Source material:
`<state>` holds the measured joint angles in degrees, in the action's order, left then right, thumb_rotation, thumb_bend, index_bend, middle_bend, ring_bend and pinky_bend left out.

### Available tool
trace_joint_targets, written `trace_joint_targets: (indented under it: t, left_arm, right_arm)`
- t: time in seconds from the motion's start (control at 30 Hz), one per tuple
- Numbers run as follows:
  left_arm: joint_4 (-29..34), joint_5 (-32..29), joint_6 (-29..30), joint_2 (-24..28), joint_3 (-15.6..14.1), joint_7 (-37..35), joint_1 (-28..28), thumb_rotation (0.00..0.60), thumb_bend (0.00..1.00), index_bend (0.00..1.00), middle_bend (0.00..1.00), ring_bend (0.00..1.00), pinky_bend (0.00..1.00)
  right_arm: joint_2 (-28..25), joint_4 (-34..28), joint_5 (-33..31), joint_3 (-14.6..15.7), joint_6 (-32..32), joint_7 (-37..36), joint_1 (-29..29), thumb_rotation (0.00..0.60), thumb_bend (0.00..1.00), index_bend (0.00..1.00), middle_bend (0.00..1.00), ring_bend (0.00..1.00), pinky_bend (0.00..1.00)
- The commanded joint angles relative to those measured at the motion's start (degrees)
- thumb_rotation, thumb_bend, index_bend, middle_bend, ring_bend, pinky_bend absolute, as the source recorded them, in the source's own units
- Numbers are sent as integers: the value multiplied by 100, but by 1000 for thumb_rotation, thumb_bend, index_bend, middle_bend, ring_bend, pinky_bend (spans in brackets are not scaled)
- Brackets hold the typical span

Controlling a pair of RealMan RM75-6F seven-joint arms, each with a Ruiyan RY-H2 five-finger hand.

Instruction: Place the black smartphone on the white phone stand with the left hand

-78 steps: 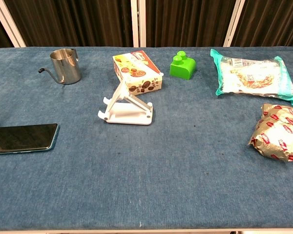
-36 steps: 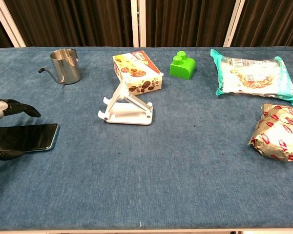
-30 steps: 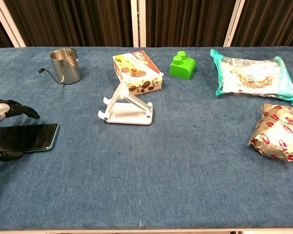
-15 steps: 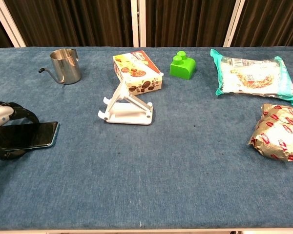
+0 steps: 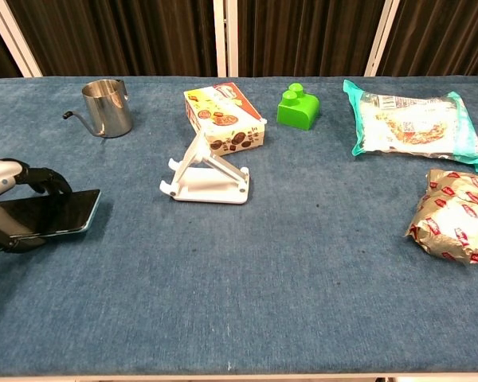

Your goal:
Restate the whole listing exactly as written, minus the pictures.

Exercise solution:
`<state>` holds the measured joint angles in degrees, in the action's order, left then right, thumb_rotation, thumb_bend, index_bend, middle_bend, ring_bend and pinky_bend left out.

### Available tool
trace_joint_targets, written `trace_joint_targets: (indented under it: t, left_arm, right_arm)`
- t: time in seconds from the motion's start (control at 30 Hz), one per tuple
- Numbers run as follows:
  left_arm: joint_4 (-29..34), joint_5 (-32..29), joint_6 (-29..30), joint_2 (-24..28), joint_3 (-15.6..14.1), joint_7 (-37..35), joint_1 (-28..28), thumb_rotation (0.00..0.60), thumb_bend (0.00..1.00), index_bend (0.00..1.00), middle_bend (0.00..1.00), ring_bend (0.00..1.00), pinky_bend (0.00..1.00)
  right_arm: joint_2 (-28..25), joint_4 (-34..28), joint_5 (-33..31), joint_3 (-14.6..15.7), joint_6 (-32..32), joint_7 (-37..36), joint_1 (-29..29), thumb_rotation (0.00..0.60), thumb_bend (0.00..1.00), index_bend (0.00..1.00), middle_bend (0.00..1.00), ring_bend (0.00..1.00), pinky_bend (0.00..1.00)
- The commanded joint angles relative to those measured at the motion's start (degrees)
- thumb_rotation, thumb_bend, index_bend, middle_bend, ring_bend, pinky_bend absolute, as the source recorded them, in the source's own units
- Numbers are sent as integers: the value multiplied by 100, but by 1000 for thumb_rotation, thumb_bend, index_bend, middle_bend, ring_bend, pinky_bend (spans in brackets are not scaled)
- Brackets hold the typical span

Controlling a pair of RealMan RM75-6F seven-joint arms, each with a Ruiyan RY-H2 five-finger hand.

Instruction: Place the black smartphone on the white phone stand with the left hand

-78 steps: 
-36 steps: 
-30 steps: 
-15 steps: 
+0 steps: 

This finishes the response to the exercise.